A Scalable VLSI Architecture for Soft-Input Soft-Output Depth-First Sphere Decoding

Multiple-input multiple-output (MIMO) wireless transmission imposes huge challenges on the design of efficient hardware architectures for iterative receivers. A major challenge is soft-input soft-output (SISO) MIMO demapping, often approached by sphere decoding (SD). In this paper, we introduce the - to our best knowledge - first VLSI architecture for SISO SD applying a single tree-search approach. Compared with a soft-output-only base architecture similar to the one proposed by Studer et al. in IEEE J-SAC 2008, the architectural modifications for soft input still allow a one-node-per-cycle execution. For a 4x4 16-QAM system, the area increases by 57% and the operating frequency degrades by 34% only.

💡 Research Summary

The paper addresses a critical bottleneck in iterative multiple‑input multiple‑output (MIMO) receivers: the need for a soft‑input soft‑output (SISO) demapper that can operate at very high data rates while consuming modest silicon area. Sphere decoding (SD) is a well‑known algorithm that can achieve near‑maximum‑likelihood (ML) performance, but most hardware implementations focus on soft‑output‑only operation. Incorporating soft input—i.e., feeding a priori log‑likelihood ratios (LLRs) from an outer channel decoder—dramatically increases algorithmic complexity because the search metric must be modified at every tree level and the decoder must keep track of additional LLR information for each candidate path.

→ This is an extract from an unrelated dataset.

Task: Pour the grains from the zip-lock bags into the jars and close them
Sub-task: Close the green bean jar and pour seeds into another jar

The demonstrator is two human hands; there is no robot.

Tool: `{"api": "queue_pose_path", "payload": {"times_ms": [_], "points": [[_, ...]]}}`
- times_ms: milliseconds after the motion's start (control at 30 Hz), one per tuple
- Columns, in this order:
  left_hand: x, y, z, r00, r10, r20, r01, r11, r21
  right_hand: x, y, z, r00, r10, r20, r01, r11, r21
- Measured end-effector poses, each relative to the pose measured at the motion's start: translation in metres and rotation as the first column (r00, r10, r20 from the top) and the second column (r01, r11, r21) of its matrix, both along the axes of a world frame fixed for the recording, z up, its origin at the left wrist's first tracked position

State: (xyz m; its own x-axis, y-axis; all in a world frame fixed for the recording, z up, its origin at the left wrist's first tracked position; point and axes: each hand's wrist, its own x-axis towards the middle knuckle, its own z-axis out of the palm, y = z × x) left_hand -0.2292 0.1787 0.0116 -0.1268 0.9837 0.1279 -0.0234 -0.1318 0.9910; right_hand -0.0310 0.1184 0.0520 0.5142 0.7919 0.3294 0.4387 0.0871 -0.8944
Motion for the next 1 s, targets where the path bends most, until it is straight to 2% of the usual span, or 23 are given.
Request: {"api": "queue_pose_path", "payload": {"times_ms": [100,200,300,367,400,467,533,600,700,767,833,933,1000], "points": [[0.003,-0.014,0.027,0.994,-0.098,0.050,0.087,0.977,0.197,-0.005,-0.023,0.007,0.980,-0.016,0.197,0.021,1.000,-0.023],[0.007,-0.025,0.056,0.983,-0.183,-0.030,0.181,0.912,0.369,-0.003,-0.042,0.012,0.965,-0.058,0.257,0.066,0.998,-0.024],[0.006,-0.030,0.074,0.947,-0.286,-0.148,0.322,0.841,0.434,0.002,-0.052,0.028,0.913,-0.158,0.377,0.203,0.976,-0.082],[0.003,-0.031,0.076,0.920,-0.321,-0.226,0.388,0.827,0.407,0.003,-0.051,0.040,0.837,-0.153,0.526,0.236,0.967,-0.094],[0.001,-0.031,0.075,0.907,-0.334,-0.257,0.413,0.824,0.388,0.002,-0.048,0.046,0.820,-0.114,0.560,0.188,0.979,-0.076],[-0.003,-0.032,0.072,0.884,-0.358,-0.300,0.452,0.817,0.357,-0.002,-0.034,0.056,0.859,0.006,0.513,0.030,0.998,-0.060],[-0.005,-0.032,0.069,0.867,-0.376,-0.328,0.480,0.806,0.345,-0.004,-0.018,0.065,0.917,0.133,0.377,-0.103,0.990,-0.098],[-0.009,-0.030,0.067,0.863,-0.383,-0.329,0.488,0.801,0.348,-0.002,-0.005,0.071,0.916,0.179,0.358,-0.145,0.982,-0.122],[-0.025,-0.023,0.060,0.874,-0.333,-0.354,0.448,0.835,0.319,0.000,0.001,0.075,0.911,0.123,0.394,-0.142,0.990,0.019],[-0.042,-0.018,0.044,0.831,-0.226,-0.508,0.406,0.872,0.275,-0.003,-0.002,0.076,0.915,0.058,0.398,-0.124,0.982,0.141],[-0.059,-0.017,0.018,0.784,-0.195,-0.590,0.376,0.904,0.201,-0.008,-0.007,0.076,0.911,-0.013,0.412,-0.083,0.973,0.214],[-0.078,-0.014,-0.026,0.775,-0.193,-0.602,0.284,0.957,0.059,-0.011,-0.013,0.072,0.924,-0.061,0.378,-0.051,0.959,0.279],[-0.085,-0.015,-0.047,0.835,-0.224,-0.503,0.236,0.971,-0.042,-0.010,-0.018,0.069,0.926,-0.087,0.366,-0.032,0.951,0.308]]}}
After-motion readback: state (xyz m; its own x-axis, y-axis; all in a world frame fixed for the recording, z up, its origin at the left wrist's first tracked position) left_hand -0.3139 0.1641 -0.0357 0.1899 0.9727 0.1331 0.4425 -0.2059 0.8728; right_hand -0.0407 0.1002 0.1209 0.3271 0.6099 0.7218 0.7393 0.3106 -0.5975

The authors propose the first VLSI architecture that implements a SISO depth‑first sphere decoder using a single‑tree‑search (STS) approach. In the STS method, the entire search space is represented by one common tree; candidate vectors are generated by traversing this tree depth‑first, pruning branches whose accumulated metric exceeds a dynamically updated radius. The key novelty is the integration of a priori LLRs directly into the branch metric: each partial Euclidean distance is biased by the corresponding a priori LLR, and the bias is updated on‑the‑fly as the search proceeds. This yields a metric that simultaneously reflects channel observations and prior information, enabling true SISO operation without the need for a separate post‑processing step.

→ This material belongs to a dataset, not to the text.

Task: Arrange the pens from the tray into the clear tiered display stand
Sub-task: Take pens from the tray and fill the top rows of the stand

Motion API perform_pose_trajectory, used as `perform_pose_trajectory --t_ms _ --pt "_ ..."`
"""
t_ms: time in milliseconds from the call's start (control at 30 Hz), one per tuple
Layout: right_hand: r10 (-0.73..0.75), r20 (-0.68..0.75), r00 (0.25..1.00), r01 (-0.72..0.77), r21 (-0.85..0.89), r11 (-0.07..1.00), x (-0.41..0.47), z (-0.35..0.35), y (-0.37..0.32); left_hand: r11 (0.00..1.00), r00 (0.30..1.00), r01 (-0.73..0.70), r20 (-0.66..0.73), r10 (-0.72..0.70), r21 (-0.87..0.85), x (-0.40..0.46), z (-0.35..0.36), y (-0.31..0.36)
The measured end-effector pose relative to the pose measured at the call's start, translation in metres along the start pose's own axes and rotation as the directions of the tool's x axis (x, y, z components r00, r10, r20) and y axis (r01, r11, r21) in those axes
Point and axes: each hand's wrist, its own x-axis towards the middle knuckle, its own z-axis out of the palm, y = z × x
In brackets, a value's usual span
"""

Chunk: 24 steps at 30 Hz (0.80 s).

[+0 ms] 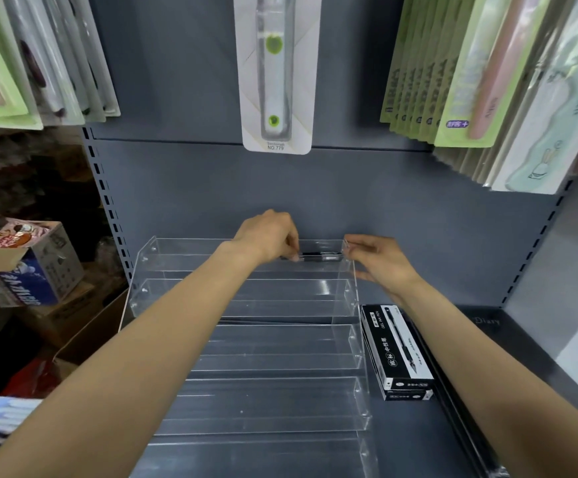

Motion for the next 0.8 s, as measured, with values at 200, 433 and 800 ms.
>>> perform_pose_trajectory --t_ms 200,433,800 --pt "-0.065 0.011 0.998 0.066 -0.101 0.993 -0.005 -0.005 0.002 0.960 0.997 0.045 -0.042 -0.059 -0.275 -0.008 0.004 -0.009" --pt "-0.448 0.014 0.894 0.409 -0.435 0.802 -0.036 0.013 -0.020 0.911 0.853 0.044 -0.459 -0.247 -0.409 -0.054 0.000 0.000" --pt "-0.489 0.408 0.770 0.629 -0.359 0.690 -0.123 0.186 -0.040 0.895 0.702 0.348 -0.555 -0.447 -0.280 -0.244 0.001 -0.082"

From a hardware perspective the design is built around a “node‑processing unit” (NPU) that performs three operations in a single clock cycle: (1) compute the Euclidean distance increment using a pre‑computed lookup table to avoid costly multiplications, (2) update the accumulated metric with the a priori bias, and (3) generate the extrinsic LLR contribution for the current leaf. The NPU is pipelined so that each clock tick processes a new tree node while the previous node’s results propagate through the pipeline stages. To store the a priori LLRs and intermediate extrinsic values, a dual‑ported SRAM block is placed per tree level, and a lightweight finite‑state machine (FSM) controls stack push/pop operations, radius updates, and early‑termination conditions.

A major design goal is to retain the “one‑node‑per‑cycle” throughput that characterizes the soft‑output‑only baseline (Studer et al., IEEE J‑SAC 2008). By carefully balancing fixed‑point word lengths, using pre‑computed tables for squared terms, and merging the a priori bias addition into the distance computation, the authors avoid any extra pipeline stages that would otherwise increase latency. Consequently, the architecture still delivers a full traversal of the search tree at the rate of one node per clock, which translates into a raw throughput of roughly 1.2 Gb/s for a 4 × 4 MIMO system with 16‑QAM.

Silicon implementation results are presented for a 65 nm CMOS process. Compared with the soft‑output‑only reference, the SISO version incurs a 57 % increase in occupied area (mainly due to the additional LLR SRAM and control logic) and a 34 % reduction in maximum clock frequency (from 250 MHz down to 165 MHz). Despite these penalties, the overall energy‑per‑bit remains competitive because the architecture still processes one node per cycle and the additional memory accesses are highly regular. The authors also discuss scalability: the NPU and memory modules are replicated to support larger antenna configurations (e.g., 8 × 8) and higher‑order constellations (e.g., 64‑QAM). The modular nature of the design means that throughput scales linearly with the number of parallel NPUs, while the control FSM remains unchanged.

The paper concludes that the proposed VLSI SISO sphere decoder bridges the gap between algorithmic optimality and hardware practicality for next‑generation wireless standards (5G, beyond‑5G, and early 6G). It demonstrates that soft‑input handling can be incorporated into a depth‑first SD engine without sacrificing the one‑node‑per‑cycle execution model, and that the modest area and frequency overheads are acceptable for high‑performance base‑station or high‑end mobile chipsets. Future work is suggested in the direction of power‑gating, voltage scaling, and extending the architecture to multi‑user MIMO scenarios where multiple independent sphere decoders must operate concurrently.